REQUIRED ACTION = Repeat exactly, and only, the lines below starting at the line that contains "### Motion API" and ending at the line that contains "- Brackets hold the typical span", inclusive of both.

PROVIDED DATA =
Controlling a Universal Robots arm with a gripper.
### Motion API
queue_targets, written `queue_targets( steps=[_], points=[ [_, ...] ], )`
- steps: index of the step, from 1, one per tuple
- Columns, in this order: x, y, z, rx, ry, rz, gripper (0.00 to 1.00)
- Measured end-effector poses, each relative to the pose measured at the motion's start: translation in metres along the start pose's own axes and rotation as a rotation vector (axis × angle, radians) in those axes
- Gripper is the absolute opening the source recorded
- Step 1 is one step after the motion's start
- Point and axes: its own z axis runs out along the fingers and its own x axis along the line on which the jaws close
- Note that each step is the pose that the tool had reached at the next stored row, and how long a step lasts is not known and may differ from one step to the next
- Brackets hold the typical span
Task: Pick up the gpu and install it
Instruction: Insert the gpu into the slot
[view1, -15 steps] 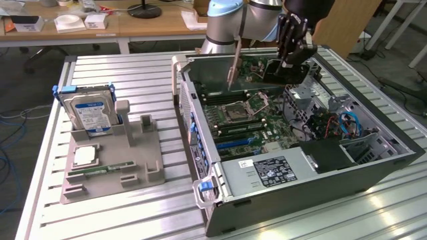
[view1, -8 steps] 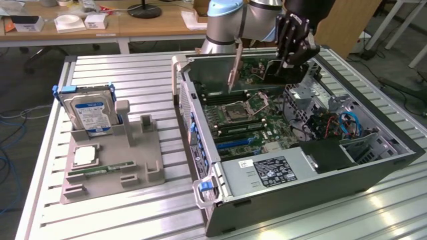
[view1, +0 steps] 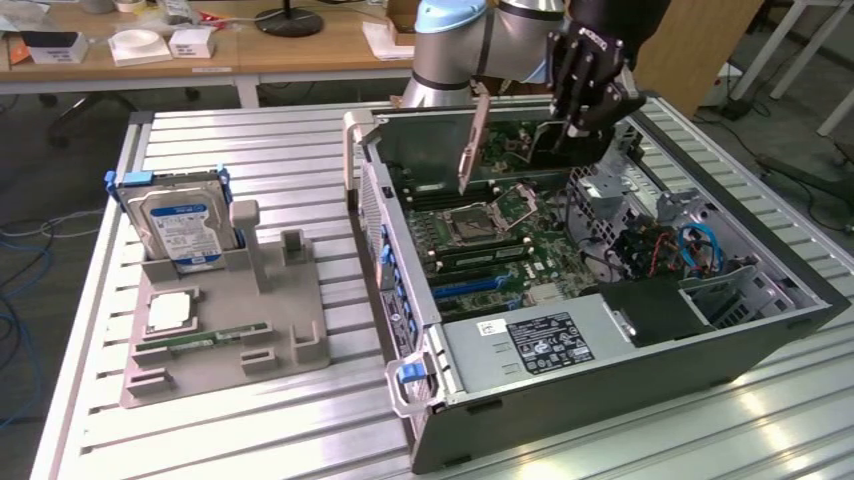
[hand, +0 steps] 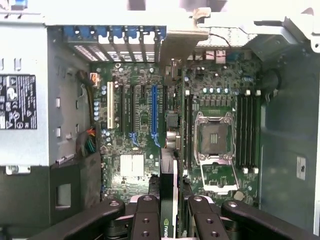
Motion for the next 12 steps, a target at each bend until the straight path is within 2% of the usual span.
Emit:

TASK SOLUTION =
### Motion API
queue_targets, written `queue_targets( steps=[_], points=[ [_, ...] ], )`
- steps: index of the step, from 1, one per tuple
- Columns, in this order: x, y, z, rx, ry, rz, gripper (0.00 to 1.00)
- Measured end-effector poses, each relative to the pose measured at the motion's start: translation in metres along the start pose's own axes and rotation as a rotation vector (axis × angle, radians) in those axes
- Gripper is the absolute opening the source recorded
- Step 1 is one step after the motion's start
- Point and axes: its own z axis runs out along the fingers and its own x axis along the line on which the jaws close
- Note that each step is the pose that the tool had reached at the next stored row, and how long a step lasts is not known and may differ from one step to the next
- Brackets hold the typical span

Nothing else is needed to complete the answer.